Sunday, March 30, 2014

Did inbreeding kill the mammoths? Don't believe everything you hear

Whenever people hear about inbreeding, many think of cousins marrying and having mutant babies. People think of inbreeding as a repulsive idea because our genes want us to reproduce with individuals not closely related to us, to decrease the chance of recessive, deleterious traits killing our offspring.  This would ultimately reduce the fitness of the population, a process called inbreeding depression.

Here's the thing, inbreeding is the mating of pairs who are closely related, genetically.  It can lead to homozygosity, which is when a cell has two identical alleles of the same gene on both homologous chromosomes.  In the punnett square below, the individuals with BB and bb alleles are homozygous for that particular trait.

Homozygosity is not necessarily a bad thing.  It's how some of us end up blonde - because blonde is a recessive trait (not dominant), and a person needs to be homozygous recessive for hair color to end up with blonde hair.  A person heterozygous for hair color would carry one copy of the dominant allele (brown) and one copy of the recessive allele, but would express the dominant allele and be brunette.  In reality, heredity is far more complex than this, what I've described here is a simplification of the process.  A lot of genetic disorders are recessive though.  That means that people can be carriers but not express a disorder.  When two carriers have a child, the child has a chance of being homozygous recessive for that trait, since both parents carry a copy of the allele.  It's the reason why purebred animals often have health problems.

Royal families have historically been inbred to maintain "pure" blood lines.  Because of its isolation, the population of Iceland was also historically inbred.  Inbreeding is never going to lead to mutant children with two heads, or something ridiculous like that, because humans do not carry genes for two heads.  In fact, no animals do.

But inbreeding depression in a population can be a really serious issue.  A new open access paper published this past week suggests that woolly mammoths (Mammuthus primigenius) may have inbred themselves into extinction.  See, there's a strong conservation across vertebrate species for the number of cervical vertebrae, which is typically 7.  There are interspecies variations, just like there are for any other trait, but intraspecies variation is limited.  The most typical variation in vertebral number is the presence of ribs in the seventh vertebra.

It looks like this:


The presence of a cervical rib is, in itself, harmless.  But still, 90% of people born with a cervical rib die before reaching reproductive age, thus presenting a huge selective pressure against cervical ribs.  Cervical ribs are often associated with multiple major congenital abnormalities.  The selective pressure against cervical ribs is thus a selective pressure against the other defects it is often associated with.

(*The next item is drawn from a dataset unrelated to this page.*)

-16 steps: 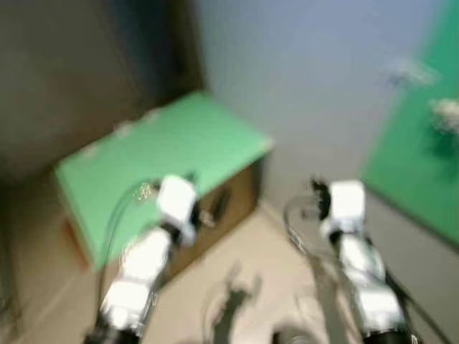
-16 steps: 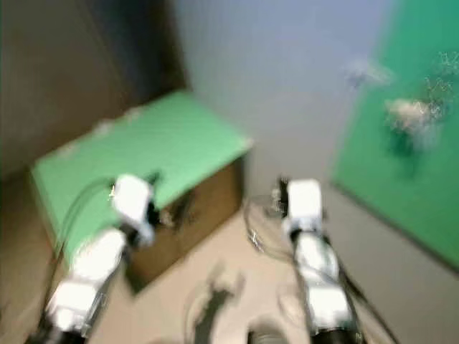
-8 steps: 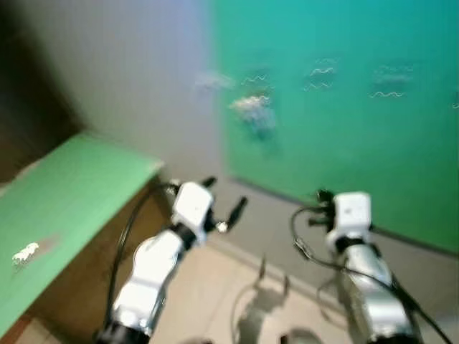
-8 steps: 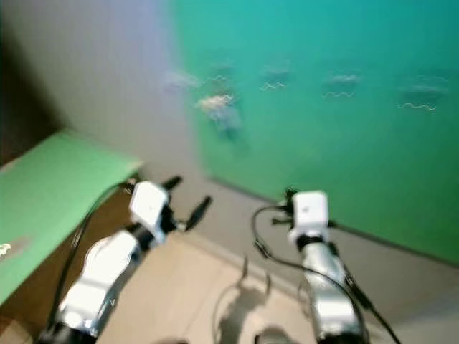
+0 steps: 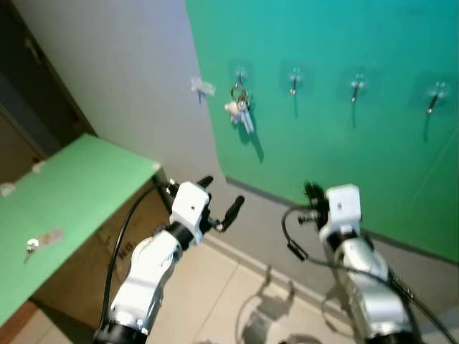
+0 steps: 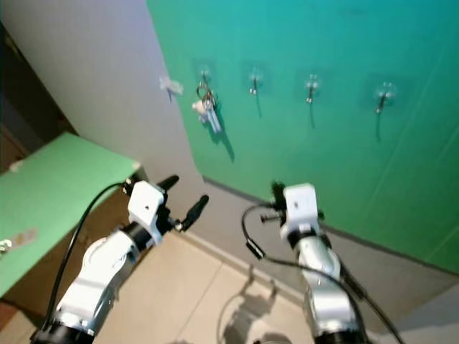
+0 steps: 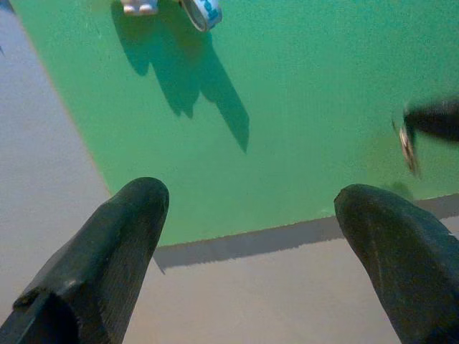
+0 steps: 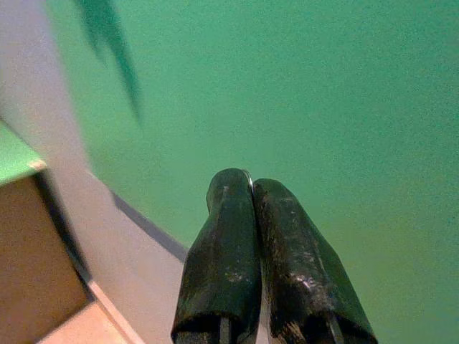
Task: Hang keys on a hook
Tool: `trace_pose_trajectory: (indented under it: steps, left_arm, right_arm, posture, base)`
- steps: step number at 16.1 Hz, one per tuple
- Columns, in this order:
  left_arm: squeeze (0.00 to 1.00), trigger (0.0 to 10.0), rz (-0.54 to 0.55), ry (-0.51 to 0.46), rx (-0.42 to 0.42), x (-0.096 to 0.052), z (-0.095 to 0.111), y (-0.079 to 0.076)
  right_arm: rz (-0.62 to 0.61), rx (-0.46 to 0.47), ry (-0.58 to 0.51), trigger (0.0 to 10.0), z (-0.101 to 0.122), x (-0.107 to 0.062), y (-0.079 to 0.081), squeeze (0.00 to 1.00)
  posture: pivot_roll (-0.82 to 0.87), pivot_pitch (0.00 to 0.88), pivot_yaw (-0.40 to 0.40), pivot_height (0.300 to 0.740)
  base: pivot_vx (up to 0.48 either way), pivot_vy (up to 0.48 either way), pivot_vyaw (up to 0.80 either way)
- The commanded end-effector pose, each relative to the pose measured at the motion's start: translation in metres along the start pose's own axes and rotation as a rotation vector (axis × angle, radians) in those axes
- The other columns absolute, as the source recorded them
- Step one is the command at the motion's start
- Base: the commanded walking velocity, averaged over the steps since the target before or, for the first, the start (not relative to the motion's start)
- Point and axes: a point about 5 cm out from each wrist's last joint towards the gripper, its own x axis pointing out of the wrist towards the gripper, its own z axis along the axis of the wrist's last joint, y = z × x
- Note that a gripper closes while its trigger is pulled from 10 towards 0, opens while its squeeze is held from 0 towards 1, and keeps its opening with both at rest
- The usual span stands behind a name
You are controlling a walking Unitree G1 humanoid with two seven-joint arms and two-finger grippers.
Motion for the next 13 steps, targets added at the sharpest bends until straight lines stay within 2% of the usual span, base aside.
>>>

Three cervical vertebrae of the woolly mammoth were recently found in the North Sea during infrastructural work, and were donated to the Natural History Museum of Rotterdam.  Two of those three cervical vertebrae contained facets of cervical ribs.  The authors looked through other fossil records to find the prevalence of this trait in other mammoths, and in the closely related extant species of African and Asian elephants.

The authors found that 33% of samples from mammoths contained cervical ribs, compared to 3.6% for the two extant elephant species.  This is a statistically significant finding.  The authors then concluded that, with this high incidence of cervical ribs, coupled with the limited genetic diversity of the time, it is likely that inbreeding is what caused the development of these protrusions.  As you can imagine, the internet went bananas over this.

But I have a serious problem with the methodology of this study.  They looked at a total of 16 samples of mammoth cervical vertebrae, and 28 samples of the cervical vertebrae of extant elephants.  This sample size is too small to be considered valid and to support the generalizations that were made.  Furthermore, data was unavailable for 7 of the 16 samples from mammoths.  So they found 3 cases in 9 samples (33%), and reported this as statistically significant.  To be honest, I don't even understand why they would have reported that they looked at 16 samples, when they really could only measure 9 of them.  This was flagged in the peer-review process.  In fact, another group has recently been reported to have ruled out inbreeding among the dwindling mammoth population altogether.  While I'm not going to deny the findings, I'll reiterate that I think the authors have jumped the gun in terms of generalizing their results, and I think that the way this study was reported has now spread a huge amount of misinformation regarding the extinction of woolly mammoths.